The man restoring an 1800 system has set up the machines and cleaned them extremely well. He is debating what steps to take next and we are chatting about options and decisions he wants to make.
|The part of the system he intends to restore - 1800 system plus 2311 disk drive|
|Panel of the IBM 1800|
|2311 disk arm assembly with heads barely visible|
|View of the heads with possible weld failures on the heads|
Once I was consistently reading the contents into the FIFO and able to step through the contents with my controller logic, it was time to add in the CRC calculation and error checking. Knowing whether all the data is correct or whether my head position is off enough to be causing bit errors will be guide me in what I need to do as I continue the restoration and build-out of my controller logic.
My tests in the morning were successful, thus it was time to work on the CRC function. The Fairchild chip used with the Altair controller has several CRC polynomials, depending on the value set in three control bits. I looked at the controller schematics to see if those three values were hard wired.
They were all pulled to ground, which implements a CRC-16 polynomial method. The data sheet gave an equivalent circuit, which allowed me to implement this in the fpga easily. I then whipped up the circuitry to steer the relevant data through the circuit and make the error checks.
Using it for reading required a state machine that would pump the three header bytes into the generator, then push through the 16 CRC bits and finally determine if there is an error based on whether the residual in the 16 bit internal register of the generator is zero (data passes check) or not. Following that, it has to reset the generator, pump 256 bytes worth of data field bits through the generator, then push in the two CRC bytes and at the end check to be sure the residual is zero.
Writing rather than reading involves an easy modification of the behavior.
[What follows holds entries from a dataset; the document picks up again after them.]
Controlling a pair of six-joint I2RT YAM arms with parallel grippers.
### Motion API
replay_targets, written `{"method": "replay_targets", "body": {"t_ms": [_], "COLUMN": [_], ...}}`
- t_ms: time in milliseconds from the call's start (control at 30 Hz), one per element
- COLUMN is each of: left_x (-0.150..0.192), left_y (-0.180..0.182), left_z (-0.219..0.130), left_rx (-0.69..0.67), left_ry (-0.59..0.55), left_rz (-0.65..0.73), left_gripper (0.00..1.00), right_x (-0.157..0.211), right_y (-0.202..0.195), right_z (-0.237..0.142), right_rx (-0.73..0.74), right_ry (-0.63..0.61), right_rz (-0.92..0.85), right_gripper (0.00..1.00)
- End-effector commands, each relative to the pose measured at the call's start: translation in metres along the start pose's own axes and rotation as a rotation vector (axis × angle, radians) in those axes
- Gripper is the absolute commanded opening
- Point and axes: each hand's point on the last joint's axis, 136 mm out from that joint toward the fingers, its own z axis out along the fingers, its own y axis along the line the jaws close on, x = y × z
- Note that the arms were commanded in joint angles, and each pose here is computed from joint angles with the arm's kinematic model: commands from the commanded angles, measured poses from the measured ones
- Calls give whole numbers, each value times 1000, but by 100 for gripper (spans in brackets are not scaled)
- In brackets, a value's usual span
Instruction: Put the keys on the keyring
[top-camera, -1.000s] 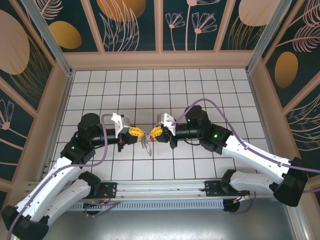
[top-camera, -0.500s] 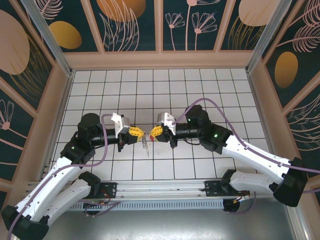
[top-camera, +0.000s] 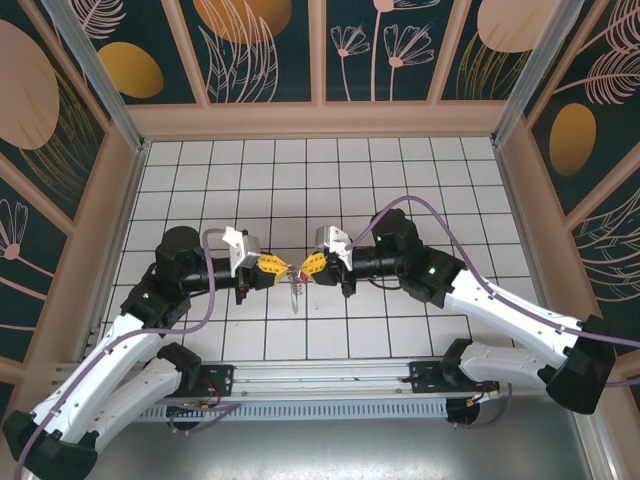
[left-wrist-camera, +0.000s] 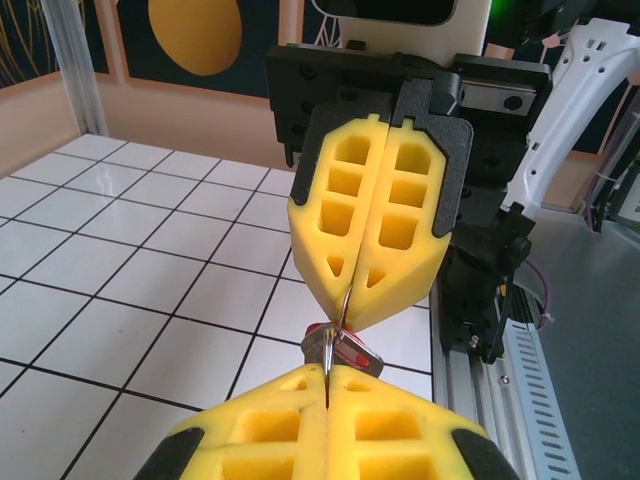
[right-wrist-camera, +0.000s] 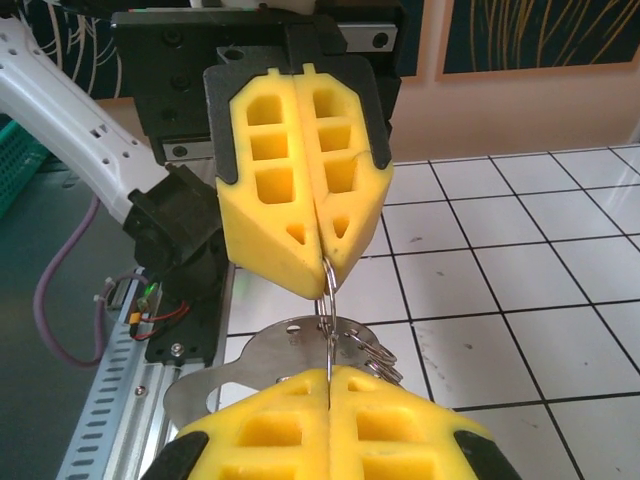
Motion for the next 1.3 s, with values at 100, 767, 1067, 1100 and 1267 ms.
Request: {"method": "replay_targets", "body": {"t_ms": [100,767,1067,1100,1267], "left_x": [-10,-7,-5,-5,-5], "left_y": [-18,-36,-38,-38,-39], "left_z": [-4,-3,-5,-5,-6], "left_rx": [77,205,205,203,205], "left_ry": [-43,-41,-44,-45,-47], "left_rz": [61,-8,7,7,13], "left_gripper": [0,0,0,0,0], "right_x": [-4,-2,-8,-8,-9], "right_y": [18,40,36,36,33], "right_z": [-7,-10,-5,-4,-3], "right_rx": [-71,-174,-180,-179,-169], "right_ry": [-14,-61,-66,-64,-62], "right_rz": [-26,-37,-35,-36,-35], "right_gripper": [0,0,0,0,0]}}
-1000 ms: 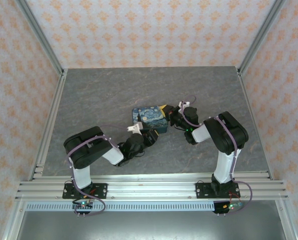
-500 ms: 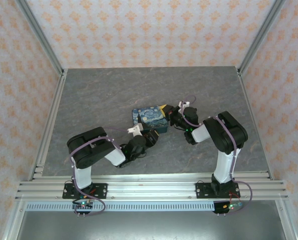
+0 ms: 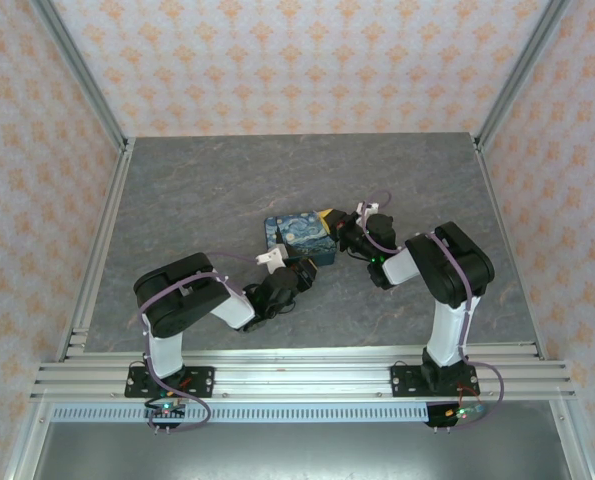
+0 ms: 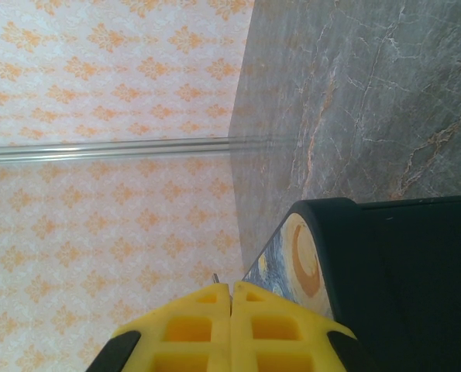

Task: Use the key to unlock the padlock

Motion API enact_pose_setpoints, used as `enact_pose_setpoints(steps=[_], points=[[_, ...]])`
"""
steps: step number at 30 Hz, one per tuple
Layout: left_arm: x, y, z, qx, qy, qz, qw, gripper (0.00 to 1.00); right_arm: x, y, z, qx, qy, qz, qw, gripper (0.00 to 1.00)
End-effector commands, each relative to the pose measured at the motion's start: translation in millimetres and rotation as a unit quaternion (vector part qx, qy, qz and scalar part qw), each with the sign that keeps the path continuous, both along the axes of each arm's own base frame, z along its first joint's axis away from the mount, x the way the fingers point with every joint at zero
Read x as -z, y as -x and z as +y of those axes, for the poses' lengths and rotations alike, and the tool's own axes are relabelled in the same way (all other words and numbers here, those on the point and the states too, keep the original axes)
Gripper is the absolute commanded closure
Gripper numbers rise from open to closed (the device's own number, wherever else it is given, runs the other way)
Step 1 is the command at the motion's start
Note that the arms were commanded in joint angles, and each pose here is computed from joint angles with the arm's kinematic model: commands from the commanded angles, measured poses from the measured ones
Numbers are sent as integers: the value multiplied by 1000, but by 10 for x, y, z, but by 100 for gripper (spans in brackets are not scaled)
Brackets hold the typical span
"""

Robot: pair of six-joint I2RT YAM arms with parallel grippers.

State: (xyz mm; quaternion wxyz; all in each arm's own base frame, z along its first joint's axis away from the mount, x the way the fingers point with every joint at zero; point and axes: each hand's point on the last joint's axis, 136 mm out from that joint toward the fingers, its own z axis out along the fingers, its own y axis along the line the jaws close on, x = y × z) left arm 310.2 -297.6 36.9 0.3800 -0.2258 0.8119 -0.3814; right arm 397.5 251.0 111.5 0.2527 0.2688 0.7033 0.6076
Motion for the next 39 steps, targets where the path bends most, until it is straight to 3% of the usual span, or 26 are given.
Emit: enact_pose_setpoints(steps=[1, 9, 16, 29, 39], points=[[125, 56, 14, 11, -37, 16, 999, 77, 105, 33, 80, -14, 2, 16, 1000, 100], [96, -2, 86, 14, -41, 18, 999, 100, 114, 26, 133, -17, 2, 17, 1000, 100], [-36, -104, 242, 23, -30, 14, 999, 100, 50, -10, 229, -22, -7, 10, 1000, 100], [-317, -121, 333, 100, 38, 22, 994, 100, -264, -24, 170, -14, -11, -20, 1000, 100], [-425, -141, 452, 96, 69, 25, 993, 100, -584, 330, -127, 0, 5, -55, 999, 100]])
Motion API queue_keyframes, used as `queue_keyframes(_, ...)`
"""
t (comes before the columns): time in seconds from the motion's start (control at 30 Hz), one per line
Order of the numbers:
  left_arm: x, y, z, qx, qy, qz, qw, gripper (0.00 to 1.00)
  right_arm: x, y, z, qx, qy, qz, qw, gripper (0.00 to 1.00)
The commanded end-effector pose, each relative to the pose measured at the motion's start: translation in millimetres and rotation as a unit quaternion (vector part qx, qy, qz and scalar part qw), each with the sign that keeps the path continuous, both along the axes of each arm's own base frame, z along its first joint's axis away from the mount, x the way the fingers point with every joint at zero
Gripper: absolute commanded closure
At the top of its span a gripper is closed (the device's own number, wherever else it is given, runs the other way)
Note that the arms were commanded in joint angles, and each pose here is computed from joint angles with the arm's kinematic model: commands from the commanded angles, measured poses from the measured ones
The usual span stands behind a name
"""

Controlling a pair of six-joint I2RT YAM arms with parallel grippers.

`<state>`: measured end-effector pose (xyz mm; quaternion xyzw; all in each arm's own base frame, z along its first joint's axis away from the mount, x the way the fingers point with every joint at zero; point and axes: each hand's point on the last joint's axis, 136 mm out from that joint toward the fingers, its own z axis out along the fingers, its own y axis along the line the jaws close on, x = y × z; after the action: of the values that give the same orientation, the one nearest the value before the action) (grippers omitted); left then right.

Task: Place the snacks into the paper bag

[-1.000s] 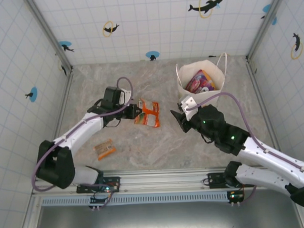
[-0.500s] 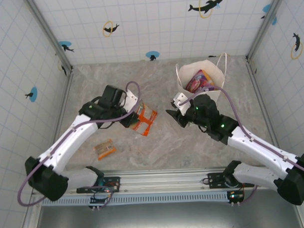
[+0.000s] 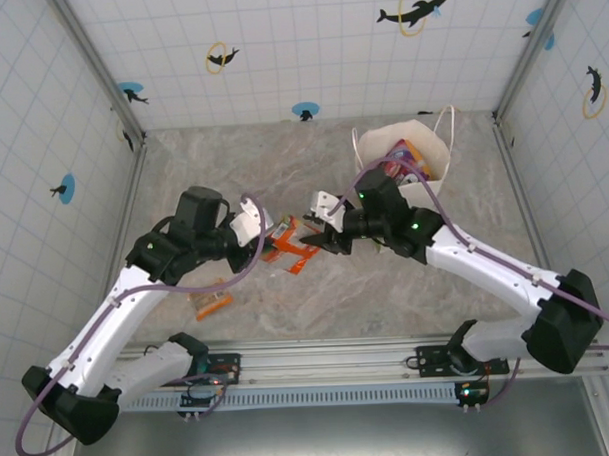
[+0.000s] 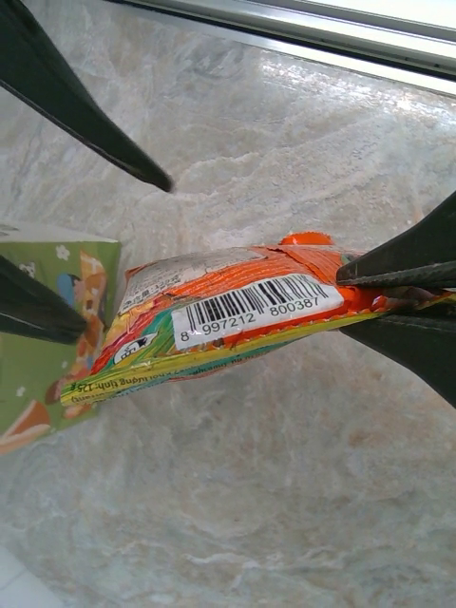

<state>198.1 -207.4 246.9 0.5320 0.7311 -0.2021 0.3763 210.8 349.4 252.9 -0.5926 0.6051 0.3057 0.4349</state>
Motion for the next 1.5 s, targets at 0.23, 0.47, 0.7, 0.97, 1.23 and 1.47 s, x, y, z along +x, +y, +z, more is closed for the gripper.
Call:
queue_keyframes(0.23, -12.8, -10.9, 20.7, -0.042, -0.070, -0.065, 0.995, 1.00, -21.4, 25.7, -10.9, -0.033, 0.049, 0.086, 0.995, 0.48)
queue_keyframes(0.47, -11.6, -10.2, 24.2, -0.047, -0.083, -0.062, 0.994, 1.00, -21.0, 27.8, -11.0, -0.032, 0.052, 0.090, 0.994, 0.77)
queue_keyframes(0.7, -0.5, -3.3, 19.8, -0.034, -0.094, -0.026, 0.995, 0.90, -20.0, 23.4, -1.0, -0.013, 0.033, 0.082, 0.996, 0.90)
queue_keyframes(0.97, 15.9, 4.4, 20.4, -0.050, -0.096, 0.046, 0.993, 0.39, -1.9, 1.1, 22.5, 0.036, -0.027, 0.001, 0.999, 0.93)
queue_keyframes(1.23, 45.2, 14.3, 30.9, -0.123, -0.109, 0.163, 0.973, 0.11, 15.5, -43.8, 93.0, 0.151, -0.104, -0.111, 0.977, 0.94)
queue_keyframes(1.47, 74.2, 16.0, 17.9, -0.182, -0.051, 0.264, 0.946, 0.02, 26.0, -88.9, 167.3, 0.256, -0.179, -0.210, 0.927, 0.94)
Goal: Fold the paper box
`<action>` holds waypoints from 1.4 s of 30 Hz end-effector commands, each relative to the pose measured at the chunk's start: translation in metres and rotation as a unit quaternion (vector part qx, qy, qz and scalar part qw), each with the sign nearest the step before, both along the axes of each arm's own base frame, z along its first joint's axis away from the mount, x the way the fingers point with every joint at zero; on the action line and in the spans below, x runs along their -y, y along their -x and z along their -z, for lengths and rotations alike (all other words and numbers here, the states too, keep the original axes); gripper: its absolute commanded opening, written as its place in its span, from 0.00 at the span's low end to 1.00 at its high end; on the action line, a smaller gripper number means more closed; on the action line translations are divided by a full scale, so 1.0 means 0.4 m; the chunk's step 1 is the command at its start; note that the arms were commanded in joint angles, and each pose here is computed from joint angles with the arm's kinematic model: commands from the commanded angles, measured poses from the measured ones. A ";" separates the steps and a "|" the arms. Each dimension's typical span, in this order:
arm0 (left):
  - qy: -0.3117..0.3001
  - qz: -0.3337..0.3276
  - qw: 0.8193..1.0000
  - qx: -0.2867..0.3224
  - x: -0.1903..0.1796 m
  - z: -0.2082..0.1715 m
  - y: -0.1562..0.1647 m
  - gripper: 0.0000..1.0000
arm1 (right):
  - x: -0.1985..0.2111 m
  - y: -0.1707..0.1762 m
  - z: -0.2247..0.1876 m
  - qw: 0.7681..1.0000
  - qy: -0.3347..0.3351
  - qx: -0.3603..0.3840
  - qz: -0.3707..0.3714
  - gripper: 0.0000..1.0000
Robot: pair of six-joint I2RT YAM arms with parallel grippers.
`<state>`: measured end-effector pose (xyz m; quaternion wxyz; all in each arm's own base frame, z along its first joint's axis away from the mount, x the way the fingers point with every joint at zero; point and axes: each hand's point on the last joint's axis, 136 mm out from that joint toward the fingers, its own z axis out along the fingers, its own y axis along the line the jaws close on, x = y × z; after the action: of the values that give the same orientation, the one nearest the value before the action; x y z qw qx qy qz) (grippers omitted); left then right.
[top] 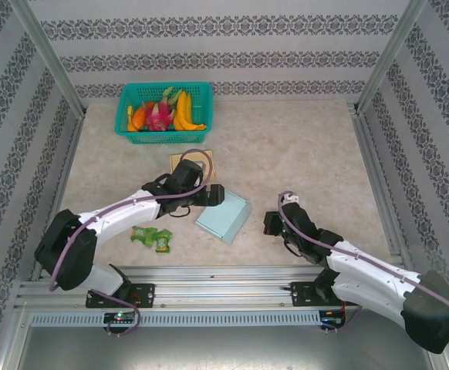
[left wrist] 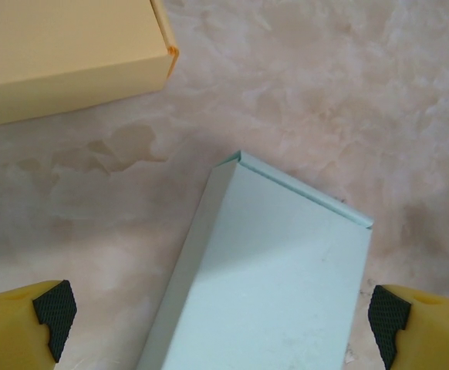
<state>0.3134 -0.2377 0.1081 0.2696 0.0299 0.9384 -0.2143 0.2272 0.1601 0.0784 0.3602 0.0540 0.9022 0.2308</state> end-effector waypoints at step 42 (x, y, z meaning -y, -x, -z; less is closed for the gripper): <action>0.032 0.088 0.990 -0.101 0.121 0.137 -0.051 0.93 | -0.118 -0.129 0.109 0.975 -0.110 -0.188 -0.034 0.00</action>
<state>0.3261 -0.2826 0.0521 0.1504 0.0898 0.9507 -0.2560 0.2671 0.2016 0.0272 0.1589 0.1021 0.9323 0.3084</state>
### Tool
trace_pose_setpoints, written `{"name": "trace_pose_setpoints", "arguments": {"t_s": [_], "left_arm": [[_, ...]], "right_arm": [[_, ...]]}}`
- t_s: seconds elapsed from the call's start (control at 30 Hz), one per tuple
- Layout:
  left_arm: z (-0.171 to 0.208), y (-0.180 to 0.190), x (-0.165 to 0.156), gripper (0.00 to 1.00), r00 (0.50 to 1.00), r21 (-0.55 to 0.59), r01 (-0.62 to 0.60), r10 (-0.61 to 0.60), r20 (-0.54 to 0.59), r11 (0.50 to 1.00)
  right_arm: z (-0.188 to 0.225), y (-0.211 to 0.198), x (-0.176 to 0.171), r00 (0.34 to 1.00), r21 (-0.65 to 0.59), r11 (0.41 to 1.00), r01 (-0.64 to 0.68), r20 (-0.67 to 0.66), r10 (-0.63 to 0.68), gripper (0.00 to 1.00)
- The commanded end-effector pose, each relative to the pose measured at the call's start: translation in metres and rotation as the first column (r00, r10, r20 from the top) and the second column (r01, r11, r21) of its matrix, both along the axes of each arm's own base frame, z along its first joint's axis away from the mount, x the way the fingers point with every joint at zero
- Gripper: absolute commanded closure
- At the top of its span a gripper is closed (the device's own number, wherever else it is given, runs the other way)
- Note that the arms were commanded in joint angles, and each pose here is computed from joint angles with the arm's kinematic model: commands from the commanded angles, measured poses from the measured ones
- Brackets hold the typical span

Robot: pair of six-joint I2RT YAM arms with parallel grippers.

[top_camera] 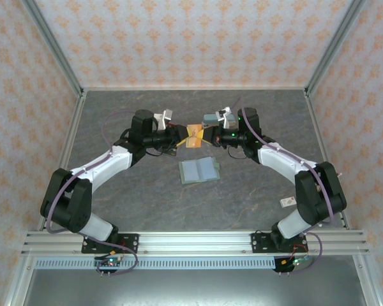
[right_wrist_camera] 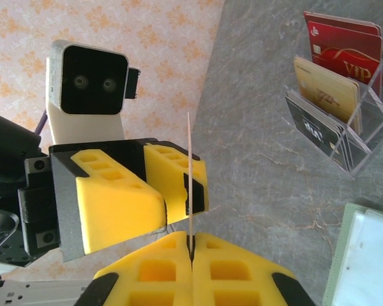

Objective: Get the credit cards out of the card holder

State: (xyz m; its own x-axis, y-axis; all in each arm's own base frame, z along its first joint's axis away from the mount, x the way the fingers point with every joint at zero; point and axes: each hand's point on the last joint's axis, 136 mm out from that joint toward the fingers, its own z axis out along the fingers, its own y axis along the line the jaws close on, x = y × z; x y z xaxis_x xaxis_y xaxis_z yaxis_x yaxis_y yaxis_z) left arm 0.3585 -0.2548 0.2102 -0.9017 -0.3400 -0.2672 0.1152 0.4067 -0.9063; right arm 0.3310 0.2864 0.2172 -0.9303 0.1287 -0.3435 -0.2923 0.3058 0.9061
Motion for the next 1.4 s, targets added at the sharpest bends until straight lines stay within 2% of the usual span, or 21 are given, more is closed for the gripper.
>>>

After pushing the three bytes for the header into the generator, a control flag is flipped and we shift out the CRC bytes instead of sending in the prerecorded value of a sector that was read. We skip the error check since we just generated the CRC, then do the same for the 256 bytes of the data field, flipping the control flag to clock out the resultant 16 bit CRC. Our write logic will take the shifted-out CRC and write it as the last two bytes of both header and data fields.
I whipped up the logic and tested it in the late afternoon. I have a few nits to deal with, such as that my FIFO display is off by one - I get an extraneous byte of 0x00 first. My +5V Timer Board does something odd when I power on and push the Start/Stop button - it seems to be running the timer but shouldn't. More seriously, the CRC state machine is stalled somewhere - I think it is very early in its logic since I don't see any sign that the CRC generator register is turning on any bits. This will take some debugging work.
Since I have a friend visiting from the UK tonight and had my daughter hear this morning, I have run out of time for work on the system today.